TLR4^−/− and MyD88^−/− CD4⁺ T cells from immunized mice express high levels of Foxp3

In addition to promoting Th2 differentiation, IL-2/IL-2R signaling plays an important role in the maintenance of regulatory T cells and the expression of transcription factor Foxp3 (69, 70). Foxp3 has been associated with the development of both natural and inducible Tregs and is essential for their inhibitory functions (71, 72). Therefore, we next compared the levels of Foxp3 expression in WT, TLR4^−/−, MyD88^−/−, or TRIF^Lps2 CD4⁺ T cells. Upon rHagB stimulation, there was an increase in the percentages of CD25⁺Foxp3⁺ TLR4^−/− CD4⁺ T cells (∼2-fold) at 21 and 42 d following immunization compared with WT cells (Fig. 6A). Because TLR4^−/− CD4⁺ T cells had higher levels of CD25⁺ than did WT cells (Fig. 5C), we normalized the CD25⁺CD4⁺ T cell population to 100% and calculated the proportion of CD4⁺ T cells expressing Foxp3 as a percentage of the total CD25⁺CD4⁺ T cells. Whereas rHagB-stimulated CD4⁺ T cells from WT immunized mice showed ∼40% Foxp3⁺, stimulated TLR4^−/− CD4⁺ T cells showed a significant increase of Foxp3 (∼55%) (Fig. 6B), suggesting a more regulatory phenotype of the TLR4^−/− CD4⁺ T cells.

FIGURE 6.

Activated CD4⁺ T cells that lack TLR4 or MyD88 express high levels of Foxp3 and TRIF^Lps2 CD4⁺ T cells express an increased ratio of T-bet and RORγt to Foxp3 44 d following rHagB immunization. Expression of Foxp3 by rHagB-stimulated purified CD4⁺ T cells from WT and TLR4^−/− (A, B) or WT, MyD88^−/−, and TRIF^Lps2 (C, D) immunized or control mice 21, 42, or 44 d following immunization. Cells were stimulated with rHagB (10 μg/ml) or left unstimulated as controls, harvested at 36 h poststimulation, and stained with CD4, CD25, and Foxp3 Abs. A and C, Flow cytometry dot plots gated on CD4⁺ T cells showing the percentages of cells expressing CD25 and Foxp3. Results represent one of two or three individual experiments. B and D, Numbers represent the percentages of CD25⁺CD4⁺ T cells that express Foxp3. Results are expressed as the mean ± SE of two or three independent experiments. E and F, Purified CD4⁺ T cells from immunized or control WT, MyD88^−/−, and TRIF^Lps2 were stimulated with rHagB and the expression of T-bet, RORγt, and Foxp3 was assessed as described previously. Ratio of T-bet/Foxp3 (E) or RORγt/Foxp3 (F) expressed by activated CD4⁺ T cells 21 and 44 d following immunization is shown. Results are expressed as the mean ± SE of three to five independent experiments. ***p < 0.001, **p < 0.01, *p < 0.05 compared with unstimulated cultures from rHagB immunized mice; ^###p < 0.001, ^##p < 0.01, ^#p < 0.05 compared with rHagB-stimulated cultures from HagB immunized mice.
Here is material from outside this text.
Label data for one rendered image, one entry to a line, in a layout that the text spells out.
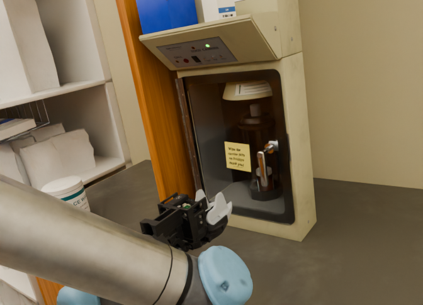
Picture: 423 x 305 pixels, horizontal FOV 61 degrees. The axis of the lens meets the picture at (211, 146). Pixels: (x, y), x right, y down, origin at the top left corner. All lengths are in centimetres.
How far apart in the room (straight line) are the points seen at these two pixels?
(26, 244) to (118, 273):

Although there was no difference in the percentages of CD25⁺Foxp3⁺ WT and MyD88^−/− CD4⁺ T cells (Fig. 6C), there was an increase in the proportion of CD25⁺Foxp3⁺CD4⁺ T cells out of the total CD25⁺CD4⁺ T cell population in MyD88^−/− cells compared with WT CD4⁺ T cells, following rHagB stimulation (65% versus 43.5%, respectively) (Fig. 6C, 6D). These results suggest that the increase in Foxp3⁺CD4⁺ T cells following rHagB stimulation can be the factor leading to the decrease in IFN-γ production in the absence of TLR4 signaling, which is regulated mainly through MyD88 and not TRIF.
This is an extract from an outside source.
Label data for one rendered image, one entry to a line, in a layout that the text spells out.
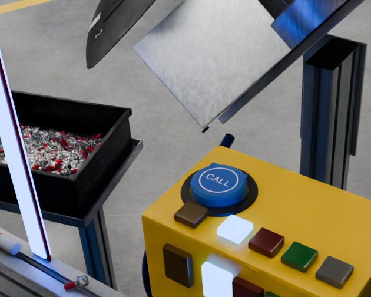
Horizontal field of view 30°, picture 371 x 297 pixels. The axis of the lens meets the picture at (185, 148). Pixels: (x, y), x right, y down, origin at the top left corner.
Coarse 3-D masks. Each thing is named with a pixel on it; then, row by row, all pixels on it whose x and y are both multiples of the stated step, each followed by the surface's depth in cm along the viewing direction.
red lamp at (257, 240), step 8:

No difference in Foxp3 expression was detected in CD4⁺ T cells isolated from TRIF^Lps2 immunized mice when compared with WT cells at day 21 (data not shown); however, the proportion of CD25⁺Foxp3⁺CD4⁺ T cells was lower in TRIF^Lps2 CD4⁺ T cells than in WT cells (Fig. 6D). This resulted in an increase in the relative ratio of T-bet/Foxp3 and RORγt/Foxp3 on day 44, but not on day 21, in TRIF^Lps2 compared with WT CD4⁺ T cells (Fig. 6E, 6F). The change in the relative ratio of T-bet and RORγt to Foxp3 in TRIF^Lps2 CD4⁺ T cells compared with WT may provide an explanation for the increased IFN-γ and IL-17 response detected at day 44 compared with day 21 following immunization (Fig. 3A).
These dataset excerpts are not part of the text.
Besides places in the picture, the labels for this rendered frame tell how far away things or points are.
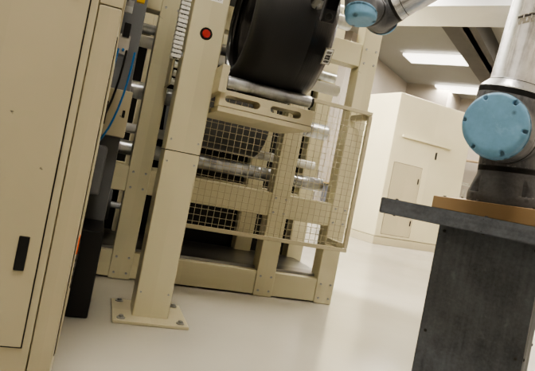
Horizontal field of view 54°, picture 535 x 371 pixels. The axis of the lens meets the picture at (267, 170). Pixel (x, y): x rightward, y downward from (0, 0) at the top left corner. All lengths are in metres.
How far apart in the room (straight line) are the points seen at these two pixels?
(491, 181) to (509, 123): 0.23
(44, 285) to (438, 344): 0.97
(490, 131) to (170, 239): 1.17
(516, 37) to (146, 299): 1.44
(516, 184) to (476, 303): 0.32
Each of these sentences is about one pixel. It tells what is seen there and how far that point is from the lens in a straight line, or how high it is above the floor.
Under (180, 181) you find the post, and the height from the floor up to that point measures 0.51.
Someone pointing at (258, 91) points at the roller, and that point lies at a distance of 1.94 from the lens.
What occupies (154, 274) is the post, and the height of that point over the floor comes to 0.17.
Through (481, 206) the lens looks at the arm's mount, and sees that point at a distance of 1.45.
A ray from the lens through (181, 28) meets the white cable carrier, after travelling 2.00.
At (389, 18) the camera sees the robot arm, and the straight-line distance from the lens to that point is 1.68.
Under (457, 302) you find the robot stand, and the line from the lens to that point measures 1.47.
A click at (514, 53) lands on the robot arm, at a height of 0.98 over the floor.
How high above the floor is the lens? 0.60
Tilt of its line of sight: 1 degrees up
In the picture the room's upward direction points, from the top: 11 degrees clockwise
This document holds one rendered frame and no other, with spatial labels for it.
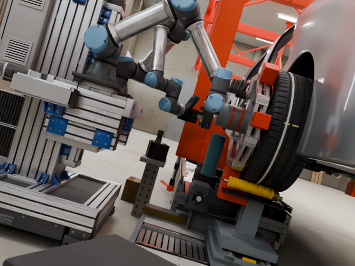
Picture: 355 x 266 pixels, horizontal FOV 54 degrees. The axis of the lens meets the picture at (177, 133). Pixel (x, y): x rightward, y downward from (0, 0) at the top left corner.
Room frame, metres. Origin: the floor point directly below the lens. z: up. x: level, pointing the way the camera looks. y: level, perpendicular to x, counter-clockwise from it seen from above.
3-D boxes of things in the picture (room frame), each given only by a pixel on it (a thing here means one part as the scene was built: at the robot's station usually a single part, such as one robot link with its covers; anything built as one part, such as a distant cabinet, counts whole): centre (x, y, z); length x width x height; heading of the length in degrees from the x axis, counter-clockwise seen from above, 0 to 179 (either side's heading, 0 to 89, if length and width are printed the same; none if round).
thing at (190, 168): (3.75, -0.55, 0.13); 2.47 x 0.85 x 0.27; 179
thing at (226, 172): (1.99, -0.40, 0.48); 0.16 x 0.12 x 0.17; 89
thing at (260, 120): (1.67, -0.36, 0.85); 0.09 x 0.08 x 0.07; 179
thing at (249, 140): (1.99, -0.36, 0.85); 0.54 x 0.07 x 0.54; 179
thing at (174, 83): (1.94, 0.10, 0.91); 0.11 x 0.08 x 0.11; 126
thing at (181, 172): (3.75, -0.16, 0.28); 2.47 x 0.09 x 0.22; 179
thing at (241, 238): (1.99, -0.53, 0.32); 0.40 x 0.30 x 0.28; 179
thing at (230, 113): (1.99, -0.29, 0.85); 0.21 x 0.14 x 0.14; 89
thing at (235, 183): (1.87, -0.46, 0.51); 0.29 x 0.06 x 0.06; 89
TLR4 signaling differentially regulates CD4⁺ T cell activation and proliferation

Several factors control the activation and the proliferation of CD4⁺ T cells, including the expression of costimulatory molecules, innate cytokine production, and IL-2 levels. Because our results showed an increase in IL-2 production and Foxp3 expression in CD4⁺ T cells from TLR4- and MyD88-deficient mice compared with WT cells, we next examined the role TLR4 signaling plays on the activation and the proliferation capacity of CD4⁺ T cells. By evaluating CD69 expression, a significantly lower upregulation of CD69 was seen on TLR4^−/− CD4⁺ T cells compared with WT cells at both 21 and 42 d following immunization (Fig. 7A). Similarly, there was less upregulation of CD69 expression on MyD88^−/− CD4⁺ T compared with WT and TRIF^Lps2 rHagB-stimulated cells, which was more significant at 44 d following immunization (Fig. 7B). These results further confirmed that TLR4 and MyD88 are required for the optimal activation of CD4⁺ T cells.

FIGURE 7.

TLR4 signaling differentially regulates CD69 expression. Expression of CD69 by rHagB-stimulated purified splenic and lymph node CD4⁺ T cells from WT and TLR4^−/− (A) or WT, MyD88^−/−, and TRIF^Lps2 (B) immunized or control mice 21, 42, or 44 d following immunization. Cells were stimulated with rHagB (10 μg/ml) or left unstimulated as controls, harvested at 36 h poststimulation, and stained with CD4 and CD69 Abs. Numbers represent the percentages of CD69⁺CD4⁺ T cells. Results are expressed as the mean ± SE of at least triplicate cultures from two to four independent experiments. ***p < 0.001 compared with unstimulated cultures from rHagB immunized mice; ^#p < 0.05 compared with rHagB-stimulated cultures from rHagB immunized mice.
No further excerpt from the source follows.